- [THE TASK]:
From the line with "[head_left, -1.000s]" to the line with "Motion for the", output every line below exactly, both ends included. Skip the pictures.

____ SUPPLIED DATA

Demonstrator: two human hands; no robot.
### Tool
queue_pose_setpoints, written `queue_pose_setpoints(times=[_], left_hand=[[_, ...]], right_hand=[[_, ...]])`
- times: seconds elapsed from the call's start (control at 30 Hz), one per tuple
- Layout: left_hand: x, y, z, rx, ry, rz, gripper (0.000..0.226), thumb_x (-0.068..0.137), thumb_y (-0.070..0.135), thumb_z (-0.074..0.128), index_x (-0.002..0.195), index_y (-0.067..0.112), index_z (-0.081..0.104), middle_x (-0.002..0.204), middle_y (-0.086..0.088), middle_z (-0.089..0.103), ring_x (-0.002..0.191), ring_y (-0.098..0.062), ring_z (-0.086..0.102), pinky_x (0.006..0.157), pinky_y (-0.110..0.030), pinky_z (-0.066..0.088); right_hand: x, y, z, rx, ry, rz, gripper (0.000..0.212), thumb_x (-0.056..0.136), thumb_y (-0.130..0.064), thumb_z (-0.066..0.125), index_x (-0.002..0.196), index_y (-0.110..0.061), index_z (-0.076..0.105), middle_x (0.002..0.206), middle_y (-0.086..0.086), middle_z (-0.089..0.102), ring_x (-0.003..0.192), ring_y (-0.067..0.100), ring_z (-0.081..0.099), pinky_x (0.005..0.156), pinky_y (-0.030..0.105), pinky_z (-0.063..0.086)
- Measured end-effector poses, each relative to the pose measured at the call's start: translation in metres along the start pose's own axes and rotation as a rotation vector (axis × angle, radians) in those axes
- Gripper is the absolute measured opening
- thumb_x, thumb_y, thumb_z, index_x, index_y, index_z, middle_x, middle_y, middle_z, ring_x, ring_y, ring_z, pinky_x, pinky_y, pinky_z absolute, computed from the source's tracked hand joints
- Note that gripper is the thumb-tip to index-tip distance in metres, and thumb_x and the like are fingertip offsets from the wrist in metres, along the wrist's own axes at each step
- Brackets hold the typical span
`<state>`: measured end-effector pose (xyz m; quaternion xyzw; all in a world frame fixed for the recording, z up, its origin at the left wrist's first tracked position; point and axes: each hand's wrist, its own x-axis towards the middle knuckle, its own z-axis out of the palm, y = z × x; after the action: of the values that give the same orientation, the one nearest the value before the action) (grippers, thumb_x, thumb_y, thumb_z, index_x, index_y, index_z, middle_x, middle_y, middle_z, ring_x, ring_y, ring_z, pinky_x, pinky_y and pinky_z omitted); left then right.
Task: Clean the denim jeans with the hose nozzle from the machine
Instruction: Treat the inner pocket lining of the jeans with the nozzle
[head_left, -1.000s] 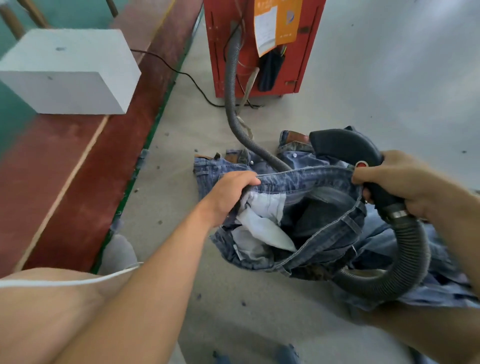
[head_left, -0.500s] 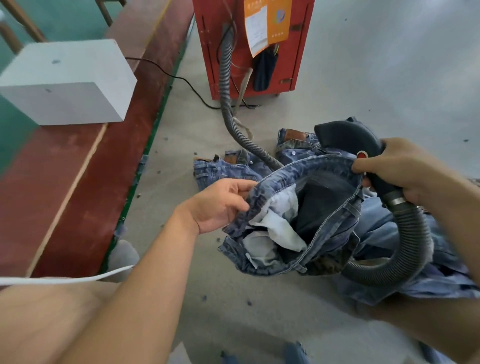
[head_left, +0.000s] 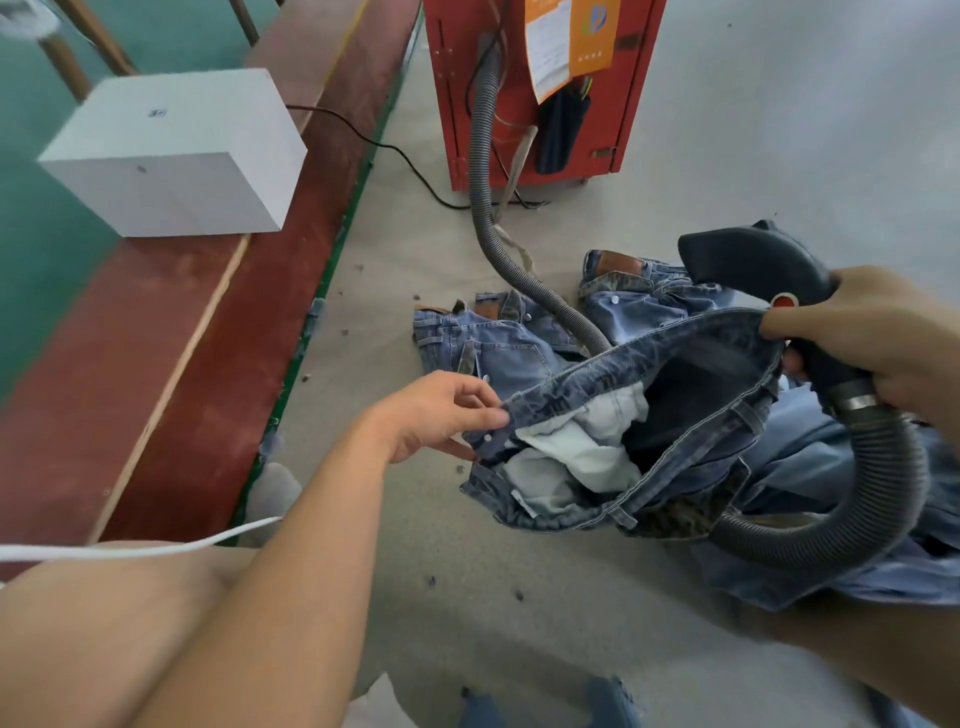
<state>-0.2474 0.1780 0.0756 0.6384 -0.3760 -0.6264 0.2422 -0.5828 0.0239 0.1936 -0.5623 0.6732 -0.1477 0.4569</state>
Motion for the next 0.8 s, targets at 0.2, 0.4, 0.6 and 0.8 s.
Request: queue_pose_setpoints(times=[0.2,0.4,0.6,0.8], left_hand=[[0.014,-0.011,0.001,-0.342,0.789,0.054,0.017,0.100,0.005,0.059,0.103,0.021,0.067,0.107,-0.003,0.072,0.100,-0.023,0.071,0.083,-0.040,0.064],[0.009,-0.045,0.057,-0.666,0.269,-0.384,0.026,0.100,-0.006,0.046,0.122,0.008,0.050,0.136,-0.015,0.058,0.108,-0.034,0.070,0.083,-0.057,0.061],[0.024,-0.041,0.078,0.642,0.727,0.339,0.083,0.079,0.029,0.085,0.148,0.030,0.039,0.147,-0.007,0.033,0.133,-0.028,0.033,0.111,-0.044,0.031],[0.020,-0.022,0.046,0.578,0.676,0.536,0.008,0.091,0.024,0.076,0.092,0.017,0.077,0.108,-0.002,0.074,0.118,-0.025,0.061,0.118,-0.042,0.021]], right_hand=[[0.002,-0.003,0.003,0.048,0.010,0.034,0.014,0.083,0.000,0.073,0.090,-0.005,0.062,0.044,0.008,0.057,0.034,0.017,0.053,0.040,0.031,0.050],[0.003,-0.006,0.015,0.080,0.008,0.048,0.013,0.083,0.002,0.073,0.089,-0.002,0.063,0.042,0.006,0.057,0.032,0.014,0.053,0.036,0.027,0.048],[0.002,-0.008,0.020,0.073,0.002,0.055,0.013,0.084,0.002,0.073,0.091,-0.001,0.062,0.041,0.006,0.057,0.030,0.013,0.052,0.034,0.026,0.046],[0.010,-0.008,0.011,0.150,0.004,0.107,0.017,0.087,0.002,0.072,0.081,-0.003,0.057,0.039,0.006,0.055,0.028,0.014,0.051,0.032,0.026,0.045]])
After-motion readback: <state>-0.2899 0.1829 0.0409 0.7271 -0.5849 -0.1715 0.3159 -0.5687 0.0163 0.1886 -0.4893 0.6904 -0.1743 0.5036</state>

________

- [PROBLEM SOLUTION]:
[head_left, -1.000s] 
[head_left, -0.500s] 
[head_left, +0.000s] 
<state>-0.2474 0.1780 0.0756 0.6384 -0.3760 -0.6264 0.2422 -0.5828 0.0239 0.1936 -0.5623 0.6732 -0.1477 0.4569</state>
Motion for the next 0.8 s, targets at 0.2, 0.4, 0.6 and 0.8 s.

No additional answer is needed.